The last time any Indian party crossed 370 seats was in the 1984 elections, when the Congress party won 414 seats following the assassination of the former Prime Minister Indira Gandhi. A victory in 2024 would make Modi, 73, only the second Prime Minister after Jawaharlal Nehru, India’s independence hero and its first PM, to win a third straight term. If Modi completes another five year term, he will be the third longest serving PM in Indian history. Jawaharlal Nehru ruled for 16 years and 9 months consecutively, while his daughter Indira Gandhi governed for a total of 15 years and 11 months.

The opposition’s INDIA grouping, spearheaded by the Congress party, in its pitch to defeat Modi is highlighting unemployment, rural distress, crony capitalism, the need for more affirmative action for the backward castes, and the need to end religious polarization and hate. Congress President Mallikarjun Kharge posted on X that “This will perhaps be the last chance to save democracy and our constitution from dictatorship. We the people of India will together fight against hatred, loot, unemployment, price rise and atrocities”.

Writing in the Indian daily The Hindu, senior analyst Varghese K. George observed that “The Opposition campaign against the Modi government hinges on the related themes of authoritarianism and corruption. The Opposition points out the erosion of institutional governance, the rule of law, and instance of favouritism bestowed upon the friends of the ruling establishment. The revelations around the electoral bonds scheme have provided the Opposition campaign enough arsenal on both counts. But whether these issues are striking a chord with the public remains to be seen. Only a decade ago, Indian public was outraged by the theory of notional loss to the exchequer but today anything even remotely comparable as public responses to governance or political issues is missing. What could be the reasons? People possibly think authoritarianism is the cure for corruption. Arvind Kejriwal, who is today facing the wrath of the BJP government, rose to prominence by promising exactly that. In a Pew study last year, 85% of respondents in India said that military rule or rule by an authoritarian leader would be good for the country - the highest share among the 24 countries surveyed”. George quoted socio-cultural anthropologist Arjun Appadurai as underlining that “democracy fatigue” has become pronounced in India, with a largely discredited old elite still holding ground, shrunken as it is.

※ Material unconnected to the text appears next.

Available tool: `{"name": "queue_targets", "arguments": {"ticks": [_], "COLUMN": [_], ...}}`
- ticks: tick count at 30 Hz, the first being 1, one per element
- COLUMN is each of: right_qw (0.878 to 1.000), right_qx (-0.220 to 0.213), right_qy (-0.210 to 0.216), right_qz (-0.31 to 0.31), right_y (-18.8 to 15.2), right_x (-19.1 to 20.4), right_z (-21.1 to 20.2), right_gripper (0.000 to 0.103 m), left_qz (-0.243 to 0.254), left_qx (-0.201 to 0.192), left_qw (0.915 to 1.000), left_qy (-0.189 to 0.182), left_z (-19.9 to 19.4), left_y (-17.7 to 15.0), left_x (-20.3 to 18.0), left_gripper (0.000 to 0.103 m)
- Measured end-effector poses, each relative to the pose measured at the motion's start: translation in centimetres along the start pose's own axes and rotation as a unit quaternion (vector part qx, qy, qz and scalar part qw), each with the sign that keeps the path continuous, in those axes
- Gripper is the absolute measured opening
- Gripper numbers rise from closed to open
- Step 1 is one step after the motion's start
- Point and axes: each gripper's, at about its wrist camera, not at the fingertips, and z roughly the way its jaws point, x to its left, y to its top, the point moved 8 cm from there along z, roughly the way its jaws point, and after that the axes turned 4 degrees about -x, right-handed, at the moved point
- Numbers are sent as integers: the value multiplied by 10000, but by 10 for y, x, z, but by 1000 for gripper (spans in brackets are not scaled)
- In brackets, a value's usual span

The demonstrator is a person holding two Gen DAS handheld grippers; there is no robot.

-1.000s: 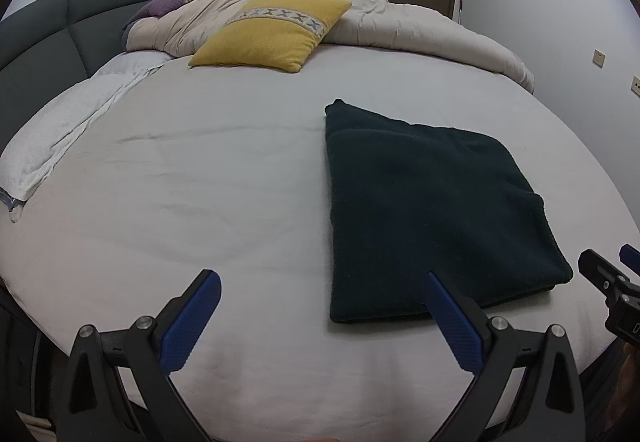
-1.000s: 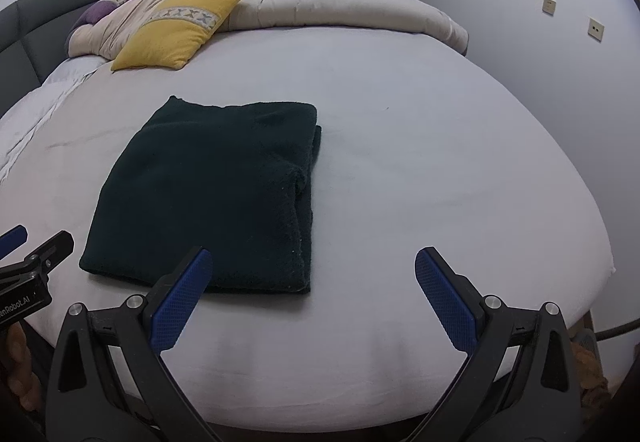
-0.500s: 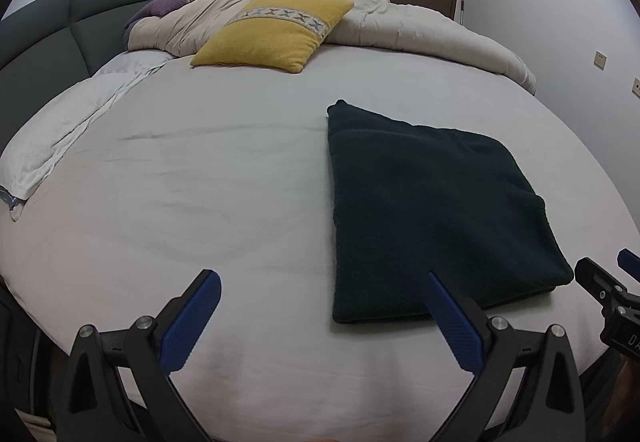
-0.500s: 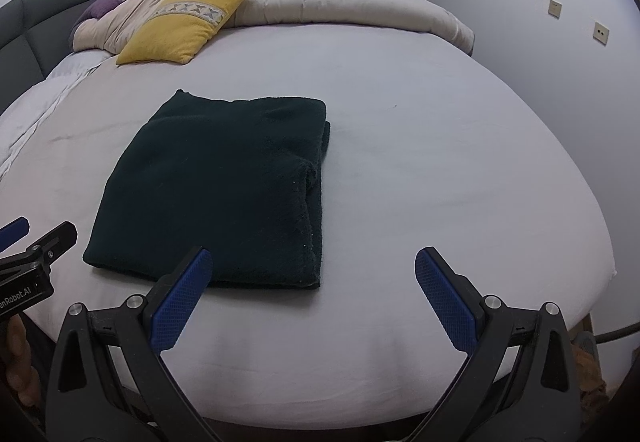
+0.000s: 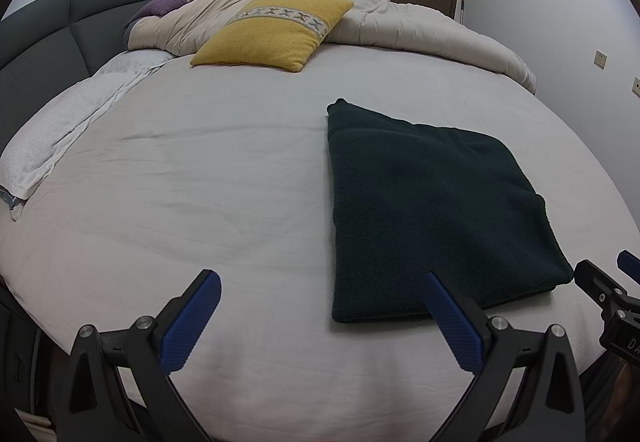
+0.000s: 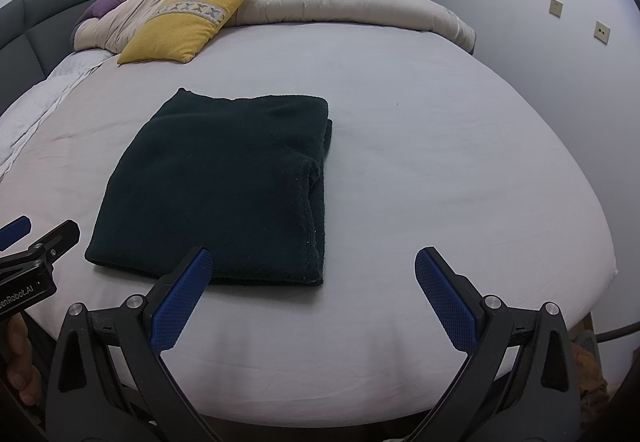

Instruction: Fold small clothes

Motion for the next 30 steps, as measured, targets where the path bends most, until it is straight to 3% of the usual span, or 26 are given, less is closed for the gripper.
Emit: {"name": "queue_targets", "arguments": {"ticks": [30], "right_qw": [10000], "right_qx": [51], "right_qy": [33], "right_qz": [25], "right_y": [-5], "right_x": [4], "right_z": [6], "right_gripper": [103], "left_qz": [9], "left_qx": [9], "left_qw": [10000], "left_qy": [17], "left_z": [-1], "left_y": [-3], "left_x": [-2], "left_gripper": [103]}}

Ravi Agrawal, the editor in chief of Foreign Policy, argued in his 8 April article ‘The New Idea of India’ that “Narendra Modi’s reign is producing a less liberal but more assured nation”. Explaining this article, Agrawal elaborated, “My essay in the new issue of Foreign Policy is titled ‘The New Idea of India’. Why? Well, India was always an unlikely democracy. In 1947, its founding fathers stitched together a patchwork of states, many with different languages, cultures, and cuisines, into a union. This new country was meant to be a secular, democratic republic. At its creation, the idea of India—its unifying vision—prioritized liberal democracy over any one culture or religion. This is now changing. India may still be democratic, but under two-time Prime Minister Narendra Modi, culture and religion are gaining salience over secularism. India is becoming a Hindu-first country. This much is well documented by now. But while the world often sees this as a top-down change led by a charismatic individual, I wanted to advance two provocations: first, that Modi is in fact fulfilling a vision of India that has existed for a century, and second, that the success of this project may be driven by demand as much as it is by supply. If Modi wins a third term this summer, an illiberal India might not be a blip but the norm”.

It is in this milieu that the Election Commission of India will on 4 June complete the electoral calculations needed to decide who won the elections, and the President of India will then invite the winning party to form a government – who she finally has the honour of inviting may actually determine the ideological future of India for quite some time to come.